Implement test suite for teams and invitations

.env.example

@@ -22,6 +22,3 @@ DISCORD_CLIENT_SECRET=someclientsecret
 GITHUB_CLIENT_ID=someclientid
 GITHUB_CLIENT_SECRET=someclientsecret
 DRIVE_DISK=s3
-AWS_ACCESS_KEY_ID=awskeyid
-AWS_SECRET_ACCESS_KEY=awssecretaccesskey
-AWS_REGION=your-region

app/controllers/teams_controller.ts

@@ -24,6 +24,7 @@
 import type { HttpContext } from '@adonisjs/core/http'
 import {
   createTeamValidator,
+  kickMemberValidator,
   teamInvitationResponseValidator,
   teamInvitationValidator,
   updateTeamValidator,
@@ -64,8 +65,10 @@ export default class TeamsController {
    * Handle form submission for the creation action
    */
   async store({ auth, bouncer, params, request, response }: HttpContext) {
-    const { accessCode, ...payload } = await request.validateUsing(createTeamValidator)
     const event = await Event.findByUuidOrSlug(params.event_id)
+    const { accessCode, ...payload } = await request.validateUsing(createTeamValidator, {
+      meta: { eventId: event.id },
+    })
     await bouncer.with(TeamPolicy).authorize('create', event, accessCode)
 
     const team = await db.transaction(async (trx) => {
@@ -115,7 +118,10 @@ export default class TeamsController {
     const { params } = await request.validateUsing(paramsIdValidator)
     const team = await Team.findOrFail(params.id)
     const payload = await request.validateUsing(updateTeamValidator, {
-      meta: { teamName: team.name }
+      meta: {
+        teamName: team.name,
+        eventId: team.eventId
+      }
     })
 
     await bouncer.with(TeamPolicy).authorize('edit', team)
@@ -145,6 +151,16 @@ export default class TeamsController {
     return response.noContent()
   }
 
+  // Kick team member by member uuid
+  async kickMember({ bouncer, request, response }: HttpContext) {
+    const { member, params } = await request.validateUsing(kickMemberValidator)
+    const team = await Team.findOrFail(params.id)
+    await bouncer.with(TeamPolicy).authorize('kick', team, member)
+
+    await team.related('members').query().where('id', member).delete()
+    return response.noContent()
+  }
+
   // Create a new invite
   async storeInvite({ auth, bouncer, request }: HttpContext) {
     const { params } = await request.validateUsing(paramsIdValidator)

app/policies/team_policy.ts

@@ -29,6 +29,7 @@ import { TeamMemberGuard, UserGuard } from '#utils/permissions'
 import Team from "#models/team/team";
 import TeamInvitation from "#models/team/team_invitation";
 import { DateTime } from "luxon";
+import TeamMember from "#models/team/team_member";
 
 export default class TeamPolicy extends BasePolicy {
   // Whether a user can create a new team for an event
@@ -67,6 +68,19 @@ export default class TeamPolicy extends BasePolicy {
     return TeamMemberGuard.can(member, 'REGISTER_TASK')
   }
 
+  async kick(user: User, team: Team, targetMemberId: string): Promise<AuthorizerResponse> {
+    const member = await TeamMember.findOrFail(targetMemberId)
+    if (TeamMemberGuard.can(member, 'IS_OWNER'))
+      return AuthorizationResponse.deny(
+        'Owner cannot be kicked or leave.

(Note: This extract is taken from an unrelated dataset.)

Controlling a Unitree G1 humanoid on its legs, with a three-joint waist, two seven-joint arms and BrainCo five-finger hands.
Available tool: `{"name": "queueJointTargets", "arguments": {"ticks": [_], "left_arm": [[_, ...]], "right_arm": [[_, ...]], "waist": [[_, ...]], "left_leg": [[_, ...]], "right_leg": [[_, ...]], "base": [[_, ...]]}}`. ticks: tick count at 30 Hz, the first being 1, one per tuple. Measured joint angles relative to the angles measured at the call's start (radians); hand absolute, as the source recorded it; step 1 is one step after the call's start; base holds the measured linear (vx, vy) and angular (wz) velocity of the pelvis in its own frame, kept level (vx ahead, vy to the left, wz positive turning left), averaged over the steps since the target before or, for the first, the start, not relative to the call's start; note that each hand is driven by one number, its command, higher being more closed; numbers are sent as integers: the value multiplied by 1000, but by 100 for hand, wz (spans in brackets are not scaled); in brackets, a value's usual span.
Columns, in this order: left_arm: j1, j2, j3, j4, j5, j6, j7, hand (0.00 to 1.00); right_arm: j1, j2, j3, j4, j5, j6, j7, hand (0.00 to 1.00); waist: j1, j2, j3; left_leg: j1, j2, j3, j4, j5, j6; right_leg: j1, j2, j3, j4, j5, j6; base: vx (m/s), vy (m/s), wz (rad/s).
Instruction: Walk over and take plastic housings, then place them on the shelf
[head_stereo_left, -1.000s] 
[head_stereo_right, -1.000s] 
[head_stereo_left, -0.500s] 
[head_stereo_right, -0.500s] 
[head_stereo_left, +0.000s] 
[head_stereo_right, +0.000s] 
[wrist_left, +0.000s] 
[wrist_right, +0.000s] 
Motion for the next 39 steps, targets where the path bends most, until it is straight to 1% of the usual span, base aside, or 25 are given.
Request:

Please delete the team or transfer ownership to another user.'
+      )
+
+    if (UserGuard.can(user, 'MANAGE_ALL_TEAMS'))
+      return true
+
+    return member.userId === user.id || this.edit(user, team)
+  }
+
   async invite(user: User, team: Team, otherUserEmail?: string): Promise<AuthorizerResponse> {
     if (otherUserEmail) {
       const foundMembers = await team.related('members')
@@ -79,9 +93,9 @@ export default class TeamPolicy extends BasePolicy {
         return AuthorizationResponse.deny('User is already a member of this team')
     }
 
-    const members = await team.related('members').query().count('id')
+    const members = await team.related('members').query().count('*', 'count').firstOrFail()
     const event = await team.related('event').query().firstOrFail()
-    if (members.length >= event.maxTeamSize)
+    if (members.$extras.count >= event.maxTeamSize)
       return AuthorizationResponse.deny('Team already has maximum number of members')
 
     return this.edit(user, team)
@@ -99,7 +113,7 @@ export default class TeamPolicy extends BasePolicy {
     if (invitation.expiresAt! < now) {
       invitation.status = 'EXPIRED'
       await invitation.save()
-      return AuthorizationResponse.deny('Invitation is expired')
+      return AuthorizationResponse.deny('Invitation is expired', 422)
     }
 
     if (invitation.inviteeEmail && invitation.inviteeEmail !== user.email)

app/utils/permissions.ts

@@ -51,32 +51,33 @@ const PermissionsGuard = <E extends Record<string, string | number>>(maskEnum: E
   PERMISSIONS BEGIN HERE
 */
 export enum UserPermissions {
-  CREATE_EVENT = 1 << 0, // Whether user can create a new event
-  MANAGE_ALL_EVENTS = 1 << 1, // Whether user can manage all events on platform (administrative)
+  CREATE_EVENT = 1 << 0, // Whether a user can create a new event
+  MANAGE_ALL_EVENTS = 1 << 1, // Whether a user can manage all events on the platform (administrative)
   CREATE_TEAM = 1 << 2, // Whether user can create teams for events
-  MANAGE_ALL_TEAMS = 1 << 3, // Whether user can manage all teams on platform (administrative)
-  MANAGE_ALL_TASKS = 1 << 4, // Whether user can manage all tasks on platform
+  MANAGE_ALL_TEAMS = 1 << 3, // Whether a user can manage all teams on the platform (administrative)
+  MANAGE_ALL_TASKS = 1 << 4, // Whether a user can manage all tasks on the platform
 }
 export const UserGuard = PermissionsGuard(UserPermissions)
 
 export enum TeamMemberPermissions {
-  MANAGE_MEMBERS = 1 << 0, // Whether member can invite, remove and change other member permissions
-  REGISTER_TASK = 1 << 1, // Whether member can register team for tasks
+  MANAGE_MEMBERS = 1 << 0, // Whether a member can invite, remove and change other member permissions
+  REGISTER_TASK = 1 << 1, // Whether a member can register the team for tasks
   SUBMIT_TASK = 1 << 2, // Whether member can submit tasks
-  MANAGE_TEAM = 1 << 3, // Whether user can edit and/or delete team
+  MANAGE_TEAM = 1 << 3, // Whether a user can edit and/or delete the team
+  IS_OWNER = 1 << 30, // Whether a user is a team owner (leftmost bit for signed 32-bit integer)
 }
 
 export const TeamMemberGuard = PermissionsGuard(TeamMemberPermissions)
 
 export enum EventAdminPermissions {
-  MANAGE_EVENT = 1 << 0, // Whether user can rename event, change description, etc...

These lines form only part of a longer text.